◆ **Work required**: Your answer should be one number: the count of lines below that contain "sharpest".

──────── Provided data ────────

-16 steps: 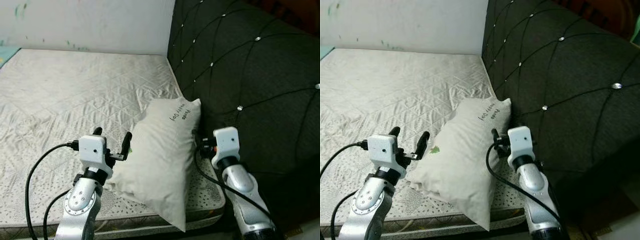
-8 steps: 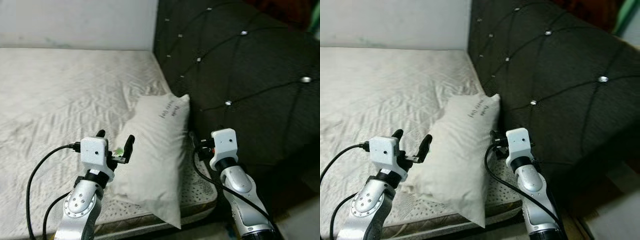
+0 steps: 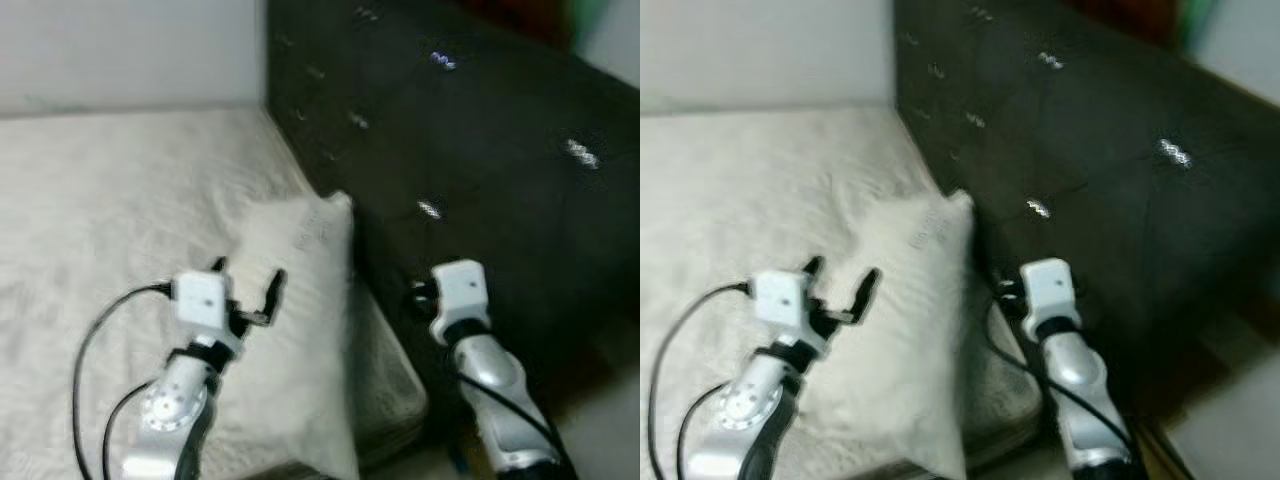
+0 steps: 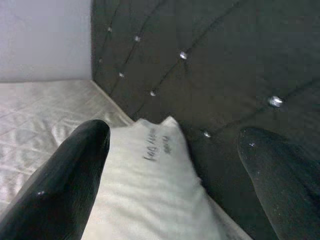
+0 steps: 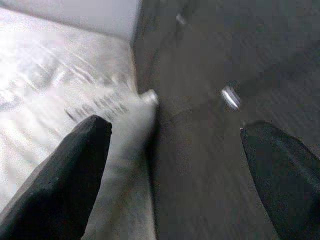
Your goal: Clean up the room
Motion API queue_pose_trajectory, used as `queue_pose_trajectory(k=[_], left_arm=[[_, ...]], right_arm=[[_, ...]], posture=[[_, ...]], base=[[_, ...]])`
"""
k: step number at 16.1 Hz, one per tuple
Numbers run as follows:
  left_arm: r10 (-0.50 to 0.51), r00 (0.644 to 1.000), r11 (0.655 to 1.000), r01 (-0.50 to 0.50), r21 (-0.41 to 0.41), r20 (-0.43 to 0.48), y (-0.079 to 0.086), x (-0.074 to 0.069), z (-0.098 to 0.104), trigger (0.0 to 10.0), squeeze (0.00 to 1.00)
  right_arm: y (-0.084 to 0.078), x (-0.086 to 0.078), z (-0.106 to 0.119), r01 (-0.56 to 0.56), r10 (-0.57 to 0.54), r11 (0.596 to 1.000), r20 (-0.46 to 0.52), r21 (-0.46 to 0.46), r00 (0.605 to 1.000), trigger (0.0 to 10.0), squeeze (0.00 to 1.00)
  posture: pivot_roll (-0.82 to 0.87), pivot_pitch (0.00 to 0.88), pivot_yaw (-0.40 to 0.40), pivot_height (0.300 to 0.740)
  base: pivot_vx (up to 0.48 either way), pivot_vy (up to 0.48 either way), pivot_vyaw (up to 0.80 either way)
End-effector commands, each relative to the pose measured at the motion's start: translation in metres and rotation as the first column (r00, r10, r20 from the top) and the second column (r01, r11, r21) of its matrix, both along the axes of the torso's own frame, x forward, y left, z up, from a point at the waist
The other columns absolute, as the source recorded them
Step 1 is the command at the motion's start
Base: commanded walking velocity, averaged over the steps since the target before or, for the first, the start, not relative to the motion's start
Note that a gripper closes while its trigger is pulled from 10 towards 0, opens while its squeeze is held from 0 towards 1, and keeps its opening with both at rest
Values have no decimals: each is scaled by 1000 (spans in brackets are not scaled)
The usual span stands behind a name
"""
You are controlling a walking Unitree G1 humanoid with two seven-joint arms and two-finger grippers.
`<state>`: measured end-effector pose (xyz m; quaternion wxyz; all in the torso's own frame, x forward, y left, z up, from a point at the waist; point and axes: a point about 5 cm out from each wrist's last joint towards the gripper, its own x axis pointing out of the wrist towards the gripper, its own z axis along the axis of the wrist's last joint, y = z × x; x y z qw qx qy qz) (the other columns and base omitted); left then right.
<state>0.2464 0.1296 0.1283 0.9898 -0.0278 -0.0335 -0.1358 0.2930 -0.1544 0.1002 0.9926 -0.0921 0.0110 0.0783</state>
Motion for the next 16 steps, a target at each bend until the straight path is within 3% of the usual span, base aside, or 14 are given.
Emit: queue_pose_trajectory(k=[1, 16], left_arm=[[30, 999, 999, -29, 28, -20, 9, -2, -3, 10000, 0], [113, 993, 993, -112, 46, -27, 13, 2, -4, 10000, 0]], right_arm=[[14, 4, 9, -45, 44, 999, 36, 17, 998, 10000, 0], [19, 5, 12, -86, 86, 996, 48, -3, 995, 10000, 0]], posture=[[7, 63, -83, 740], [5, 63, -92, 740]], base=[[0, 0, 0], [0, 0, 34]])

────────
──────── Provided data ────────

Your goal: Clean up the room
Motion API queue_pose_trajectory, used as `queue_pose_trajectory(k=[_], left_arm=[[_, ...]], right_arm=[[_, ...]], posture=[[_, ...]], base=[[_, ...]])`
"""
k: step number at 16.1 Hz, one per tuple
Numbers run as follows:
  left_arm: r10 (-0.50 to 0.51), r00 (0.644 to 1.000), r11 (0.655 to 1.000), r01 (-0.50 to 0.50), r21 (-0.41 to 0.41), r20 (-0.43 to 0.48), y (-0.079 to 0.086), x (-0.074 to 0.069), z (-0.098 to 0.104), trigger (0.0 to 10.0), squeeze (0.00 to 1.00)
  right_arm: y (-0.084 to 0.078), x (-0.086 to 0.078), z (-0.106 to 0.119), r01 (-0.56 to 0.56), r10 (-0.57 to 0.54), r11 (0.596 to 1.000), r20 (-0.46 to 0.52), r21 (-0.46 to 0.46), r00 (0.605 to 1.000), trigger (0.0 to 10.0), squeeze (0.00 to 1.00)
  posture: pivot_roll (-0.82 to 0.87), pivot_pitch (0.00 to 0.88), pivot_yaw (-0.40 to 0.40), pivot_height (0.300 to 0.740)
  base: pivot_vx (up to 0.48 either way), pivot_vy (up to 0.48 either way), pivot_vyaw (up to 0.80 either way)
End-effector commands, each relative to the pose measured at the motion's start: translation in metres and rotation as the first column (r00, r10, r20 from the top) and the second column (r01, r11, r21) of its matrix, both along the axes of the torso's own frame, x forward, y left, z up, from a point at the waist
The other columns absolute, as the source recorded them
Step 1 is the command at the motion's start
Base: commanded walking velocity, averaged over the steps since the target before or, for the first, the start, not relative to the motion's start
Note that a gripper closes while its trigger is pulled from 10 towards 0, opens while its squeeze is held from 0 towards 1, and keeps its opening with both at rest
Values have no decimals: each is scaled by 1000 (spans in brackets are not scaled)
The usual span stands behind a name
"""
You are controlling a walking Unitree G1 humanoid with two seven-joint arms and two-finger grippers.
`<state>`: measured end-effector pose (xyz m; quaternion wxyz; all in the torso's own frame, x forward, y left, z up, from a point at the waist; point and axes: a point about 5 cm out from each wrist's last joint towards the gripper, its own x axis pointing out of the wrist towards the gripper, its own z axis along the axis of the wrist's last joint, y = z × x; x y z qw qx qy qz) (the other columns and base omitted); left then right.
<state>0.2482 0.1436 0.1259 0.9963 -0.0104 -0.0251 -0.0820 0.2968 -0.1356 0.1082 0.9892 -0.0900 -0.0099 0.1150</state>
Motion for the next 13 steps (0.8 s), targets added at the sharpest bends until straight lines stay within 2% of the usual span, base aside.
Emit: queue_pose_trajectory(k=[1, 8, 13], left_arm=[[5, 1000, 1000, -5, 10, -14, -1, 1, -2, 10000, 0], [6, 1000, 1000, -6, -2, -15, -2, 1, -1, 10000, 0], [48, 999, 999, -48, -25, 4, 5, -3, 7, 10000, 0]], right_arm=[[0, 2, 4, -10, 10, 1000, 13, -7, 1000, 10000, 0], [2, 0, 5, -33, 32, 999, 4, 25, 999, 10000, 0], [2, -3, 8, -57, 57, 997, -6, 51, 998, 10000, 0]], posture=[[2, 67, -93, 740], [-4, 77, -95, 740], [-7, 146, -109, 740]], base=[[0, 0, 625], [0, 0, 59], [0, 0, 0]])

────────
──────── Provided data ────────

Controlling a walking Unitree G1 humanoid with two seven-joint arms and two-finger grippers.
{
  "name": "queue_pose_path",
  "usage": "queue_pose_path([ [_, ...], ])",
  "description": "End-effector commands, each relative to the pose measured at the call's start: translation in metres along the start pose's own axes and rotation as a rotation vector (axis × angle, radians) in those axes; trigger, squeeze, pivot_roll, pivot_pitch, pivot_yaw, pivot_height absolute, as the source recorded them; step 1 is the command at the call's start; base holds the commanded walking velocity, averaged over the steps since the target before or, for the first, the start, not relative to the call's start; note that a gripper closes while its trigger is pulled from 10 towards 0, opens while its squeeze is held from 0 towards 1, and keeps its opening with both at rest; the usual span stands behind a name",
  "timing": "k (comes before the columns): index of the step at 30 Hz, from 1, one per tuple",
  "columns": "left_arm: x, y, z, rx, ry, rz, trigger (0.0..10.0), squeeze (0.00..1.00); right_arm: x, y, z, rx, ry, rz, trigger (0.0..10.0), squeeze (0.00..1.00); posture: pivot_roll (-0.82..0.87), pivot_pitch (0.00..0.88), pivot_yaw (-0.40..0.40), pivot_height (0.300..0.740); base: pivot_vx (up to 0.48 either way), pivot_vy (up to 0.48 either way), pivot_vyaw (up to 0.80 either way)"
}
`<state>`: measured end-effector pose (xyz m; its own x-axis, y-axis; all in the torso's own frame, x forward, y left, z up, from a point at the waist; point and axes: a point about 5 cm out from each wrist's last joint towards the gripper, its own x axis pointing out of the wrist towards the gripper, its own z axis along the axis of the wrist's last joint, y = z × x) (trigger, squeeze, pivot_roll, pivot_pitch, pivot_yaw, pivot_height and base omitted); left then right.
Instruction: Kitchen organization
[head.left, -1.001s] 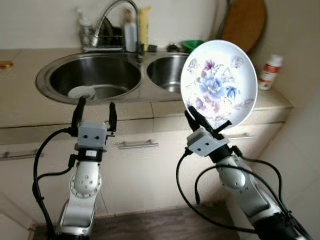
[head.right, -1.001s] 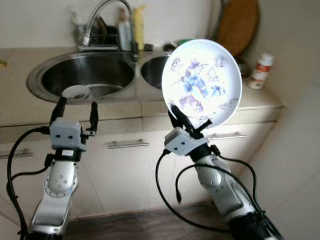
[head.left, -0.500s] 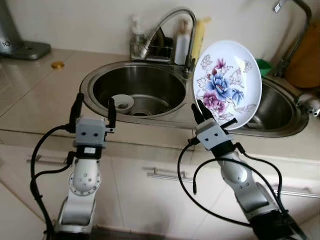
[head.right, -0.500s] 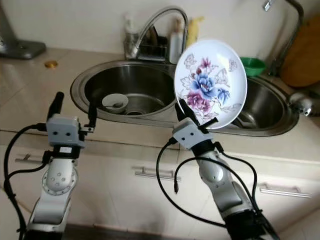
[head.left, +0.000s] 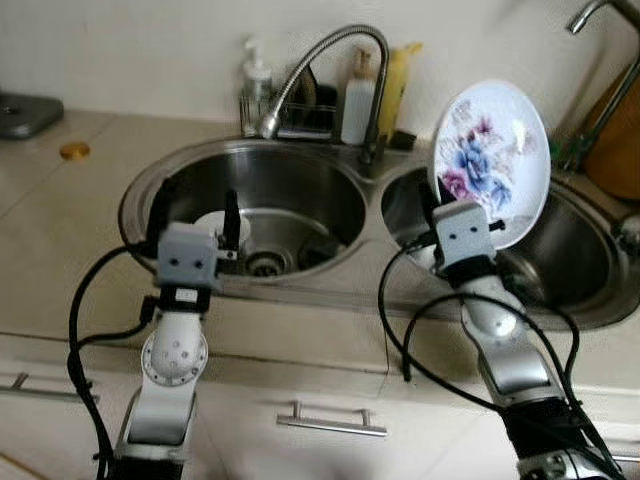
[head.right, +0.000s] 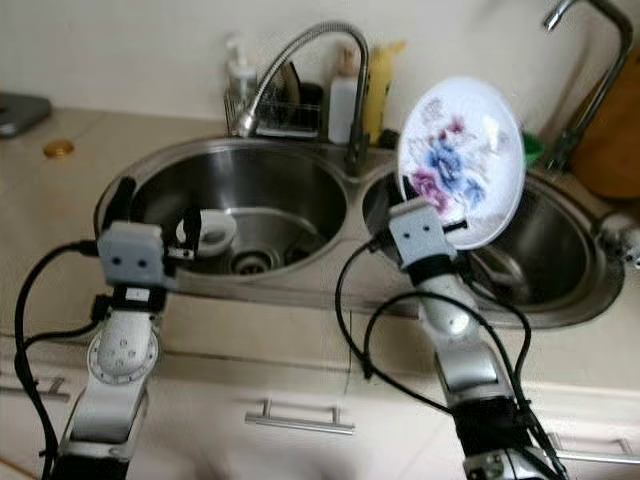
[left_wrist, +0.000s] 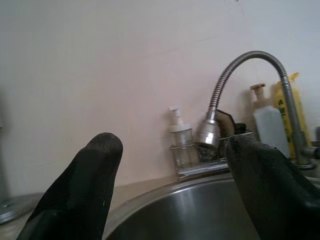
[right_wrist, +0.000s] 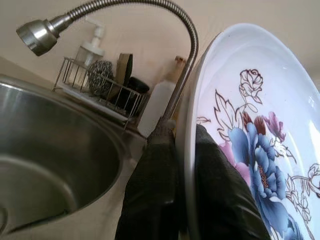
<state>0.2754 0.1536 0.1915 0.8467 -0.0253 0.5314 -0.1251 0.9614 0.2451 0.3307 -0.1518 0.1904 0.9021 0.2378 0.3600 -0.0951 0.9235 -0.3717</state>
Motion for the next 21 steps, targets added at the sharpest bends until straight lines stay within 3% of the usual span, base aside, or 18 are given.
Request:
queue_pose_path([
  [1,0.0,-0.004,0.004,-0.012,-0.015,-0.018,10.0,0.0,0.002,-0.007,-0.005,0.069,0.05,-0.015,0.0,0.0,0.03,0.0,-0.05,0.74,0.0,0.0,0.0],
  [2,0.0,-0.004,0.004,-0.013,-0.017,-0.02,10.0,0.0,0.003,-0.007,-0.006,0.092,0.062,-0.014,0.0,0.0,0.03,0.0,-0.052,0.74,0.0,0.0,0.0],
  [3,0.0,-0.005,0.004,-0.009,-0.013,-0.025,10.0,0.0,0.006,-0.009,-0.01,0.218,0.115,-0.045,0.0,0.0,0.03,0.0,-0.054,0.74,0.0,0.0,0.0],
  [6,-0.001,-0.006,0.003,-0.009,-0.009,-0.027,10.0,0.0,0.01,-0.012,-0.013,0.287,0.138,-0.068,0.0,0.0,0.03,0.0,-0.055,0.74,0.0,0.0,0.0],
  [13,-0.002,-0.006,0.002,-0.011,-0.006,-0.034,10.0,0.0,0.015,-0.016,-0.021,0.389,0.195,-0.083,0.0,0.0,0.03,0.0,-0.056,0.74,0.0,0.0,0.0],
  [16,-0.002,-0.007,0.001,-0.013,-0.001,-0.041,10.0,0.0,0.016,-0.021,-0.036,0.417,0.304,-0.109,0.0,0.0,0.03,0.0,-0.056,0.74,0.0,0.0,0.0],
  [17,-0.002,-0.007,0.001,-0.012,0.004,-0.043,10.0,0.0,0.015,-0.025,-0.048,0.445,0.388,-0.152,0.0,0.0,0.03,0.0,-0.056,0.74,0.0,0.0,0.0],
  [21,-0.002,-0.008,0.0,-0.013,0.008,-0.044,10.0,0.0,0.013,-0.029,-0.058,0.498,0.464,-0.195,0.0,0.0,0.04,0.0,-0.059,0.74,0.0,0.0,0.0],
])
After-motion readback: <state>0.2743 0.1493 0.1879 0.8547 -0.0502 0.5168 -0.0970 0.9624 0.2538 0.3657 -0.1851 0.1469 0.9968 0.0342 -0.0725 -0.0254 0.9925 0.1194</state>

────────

◆ **Your response**: 2